Der ETHouse Award und die prämierten Projekte machen bewusst, dass wir angesichts bereits spürbarer Vorboten der Klimaerwärmung durchaus mögliche Alternativen kennen. „Etliche Projekte verbessern nicht nur konsequent die Gebäudeperformance im Sinne unserer Klimaschutzziele. Sie unterstreichen auch, wie relevant die Gebäudesanierung für eine gelingende Baukultur ist“, so Renate Hammer. Nicht nur aus gestalterischen Gründen, sondern vor allem auch durch die Verwendung nachwachsender Rohstoffe und umweltfreundlicher Energiequellen eröffnet sich hier ein reiches Feld für die Entwicklung und Erprobung neuer Materialien und Energiesysteme. Die eingereichten und ausgezeichneten Projekte des diesjährigen ETHouse Award zeigen jedenfalls, dass wir dazu längst in der Lage sind.

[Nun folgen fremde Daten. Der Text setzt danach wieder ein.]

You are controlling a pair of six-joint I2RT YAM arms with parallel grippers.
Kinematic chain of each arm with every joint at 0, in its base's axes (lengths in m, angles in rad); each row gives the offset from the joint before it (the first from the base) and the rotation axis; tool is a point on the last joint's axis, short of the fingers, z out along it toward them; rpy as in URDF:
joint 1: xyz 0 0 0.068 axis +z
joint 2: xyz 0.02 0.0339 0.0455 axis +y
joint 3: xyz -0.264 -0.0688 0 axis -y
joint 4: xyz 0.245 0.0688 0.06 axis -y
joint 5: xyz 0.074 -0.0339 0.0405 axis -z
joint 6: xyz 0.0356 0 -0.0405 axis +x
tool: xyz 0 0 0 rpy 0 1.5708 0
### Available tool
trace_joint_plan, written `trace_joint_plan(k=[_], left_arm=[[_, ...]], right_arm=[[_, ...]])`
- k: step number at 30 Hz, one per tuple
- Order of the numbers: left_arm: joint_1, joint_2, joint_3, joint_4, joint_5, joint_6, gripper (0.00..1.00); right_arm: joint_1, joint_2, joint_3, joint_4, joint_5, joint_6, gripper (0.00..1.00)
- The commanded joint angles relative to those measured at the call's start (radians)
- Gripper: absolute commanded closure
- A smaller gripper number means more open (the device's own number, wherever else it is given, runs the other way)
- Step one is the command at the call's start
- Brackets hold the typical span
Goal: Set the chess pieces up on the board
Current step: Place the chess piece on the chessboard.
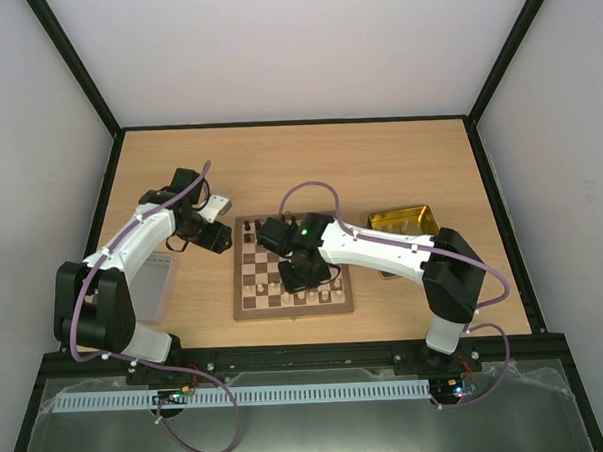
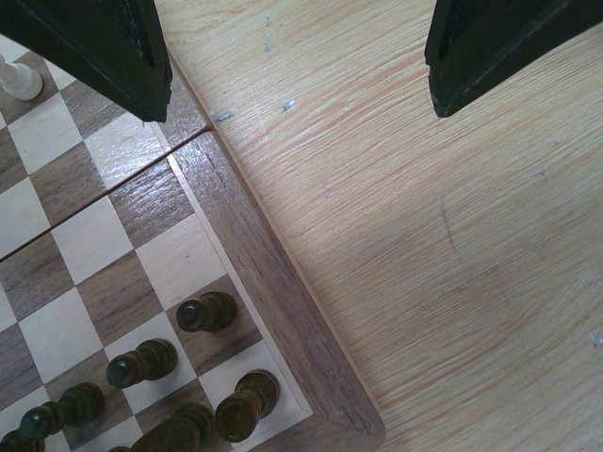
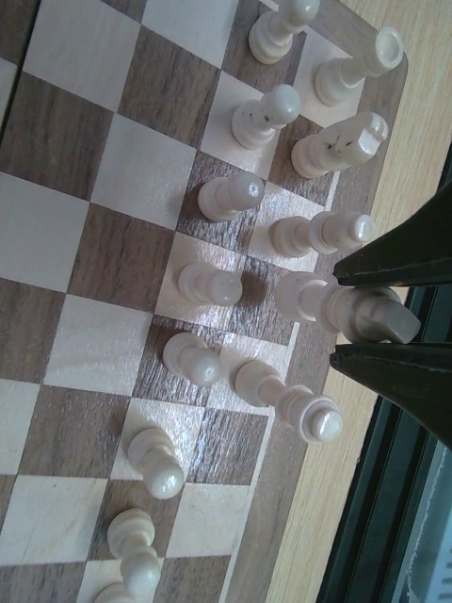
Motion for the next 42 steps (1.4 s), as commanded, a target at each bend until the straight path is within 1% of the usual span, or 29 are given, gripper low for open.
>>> trace_joint_plan(k=[1, 11, 42], left_arm=[[-0.002, 0.009, -0.009, -0.01, -0.001, -0.006, 0.25], [-0.002, 0.012, -0.01, -0.01, -0.005, -0.006, 0.25], [-0.002, 0.012, -0.01, -0.01, -0.003, -0.006, 0.25]], right_arm=[[0.009, -0.003, -0.035, 0.028, -0.006, -0.011, 0.98], [0.009, -0.003, -0.055, 0.063, -0.022, -0.011, 0.98], [0.009, 0.023, -0.057, 0.079, -0.042, -0.01, 0.98]])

Seit der vom Club of Rome 1972 (!) veröffentlichten Studie zur Lage der Menschheit und Zukunft der Weltwirtschaft (Originaltitel: „The Limits to Growth. A Report for the Club of Rome’s Project on the Predicament of Mankind“), ist klar, dass wir nicht nur umdenken, sondern sofort agieren müssen. Der Bericht warnte schon damals vor den wirtschaftlichen Schwierigkeiten des 21. Jahrhunderts, wenn die Gesellschaft vor allem in Hinblick auf die Nutzung natürlicher Ressourcen nichts ändern würde. Angesichts der aktuellen politischen und wirtschaftlichen Entwicklungen ist es noch offensichtlicher, dass jegliche energetische Abhängigkeit von fremden Staaten keine dauerhafte Lösung sein kann.
Die Zeit drängt. Wenn wir unseren Planeten auch in Zukunft bewohnen wollen, müssen wir rasch handeln, und zwar jetzt.